Task details. Would you copy the lines below exactly and omit the images?

=== Dataset excerpt ===

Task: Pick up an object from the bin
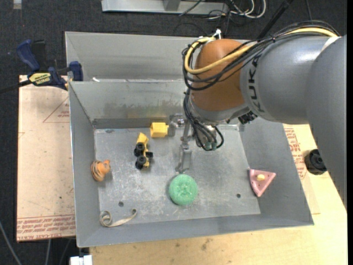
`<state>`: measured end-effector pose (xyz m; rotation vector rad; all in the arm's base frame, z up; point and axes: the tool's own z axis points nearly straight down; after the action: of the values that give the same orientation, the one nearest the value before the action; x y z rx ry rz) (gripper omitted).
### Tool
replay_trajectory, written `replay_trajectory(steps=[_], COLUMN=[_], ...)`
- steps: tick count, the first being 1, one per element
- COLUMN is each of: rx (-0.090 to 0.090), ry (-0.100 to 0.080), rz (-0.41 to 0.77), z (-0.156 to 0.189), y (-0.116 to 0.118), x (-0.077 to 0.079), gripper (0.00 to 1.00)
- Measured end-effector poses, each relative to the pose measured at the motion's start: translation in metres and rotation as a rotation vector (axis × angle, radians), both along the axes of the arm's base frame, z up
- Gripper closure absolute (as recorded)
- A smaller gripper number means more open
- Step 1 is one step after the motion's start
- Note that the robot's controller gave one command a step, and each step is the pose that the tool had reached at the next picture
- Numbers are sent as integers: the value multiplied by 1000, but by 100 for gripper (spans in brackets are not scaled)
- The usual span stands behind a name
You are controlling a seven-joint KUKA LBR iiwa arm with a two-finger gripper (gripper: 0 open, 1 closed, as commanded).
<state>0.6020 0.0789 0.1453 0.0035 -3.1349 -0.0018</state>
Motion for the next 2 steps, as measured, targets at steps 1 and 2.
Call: replay_trajectory(steps=[1,2], rx=[0,0], ry=[-2,-8], rz=[0,18], z=[2,4], y=[0,-2], x=[0,1], gripper=[0,0])
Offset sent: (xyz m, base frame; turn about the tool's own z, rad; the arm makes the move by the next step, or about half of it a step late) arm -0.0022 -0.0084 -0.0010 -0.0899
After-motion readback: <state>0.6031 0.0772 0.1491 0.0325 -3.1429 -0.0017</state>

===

Solved exercise.
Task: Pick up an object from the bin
`<state>`: measured end-effector pose (xyz m; rotation vector rad; all in the arm's base frame, z up; point and axes: the tool's own z axis points nearly straight down; after the action: of the values that give the same orientation, the one nearest the value before the action; x y z rx ry rz) (gripper omitted).
### Tool
replay_trajectory, written `replay_trajectory(steps=[_], COLUMN=[_], ...)`
- steps: tick count, the first being 1, one per element
- COLUMN is each of: rx (-0.090 to 0.090), ry (-0.100 to 0.080), rz (-0.41 to 0.77), z (-0.156 to 0.189), y (-0.116 to 0.118), x (-0.077 to 0.079), gripper (0.00 to 1.00)
- Measured end-effector poses, each relative to the pose measured at the motion's start: translation in metres and rotation as a rotation vector (axis × angle, radians), both along the axes of the arm's base frame, z up
- Gripper closure absolute (as recorded)
- A smaller gripper number means more open
- Step 1 is one step after the motion's start
- Note that the robot's controller gave one command a step, and each step is the pose that the tool had reached at the next picture
- Numbers are sent as integers: the value multiplied by 1000, but by 100 for gripper (spans in brackets are not scaled)
- The usual span stands behind a name
You are controlling a seven-joint KUKA LBR iiwa arm with a two-finger gripper (gripper: 0 open, 1 closed, as commanded).
<state>0.6020 0.0789 0.1453 0.0035 -3.1349 -0.0018</state>
Motion for the next 2 steps, as measured, targets at steps 1 and 2.
Call: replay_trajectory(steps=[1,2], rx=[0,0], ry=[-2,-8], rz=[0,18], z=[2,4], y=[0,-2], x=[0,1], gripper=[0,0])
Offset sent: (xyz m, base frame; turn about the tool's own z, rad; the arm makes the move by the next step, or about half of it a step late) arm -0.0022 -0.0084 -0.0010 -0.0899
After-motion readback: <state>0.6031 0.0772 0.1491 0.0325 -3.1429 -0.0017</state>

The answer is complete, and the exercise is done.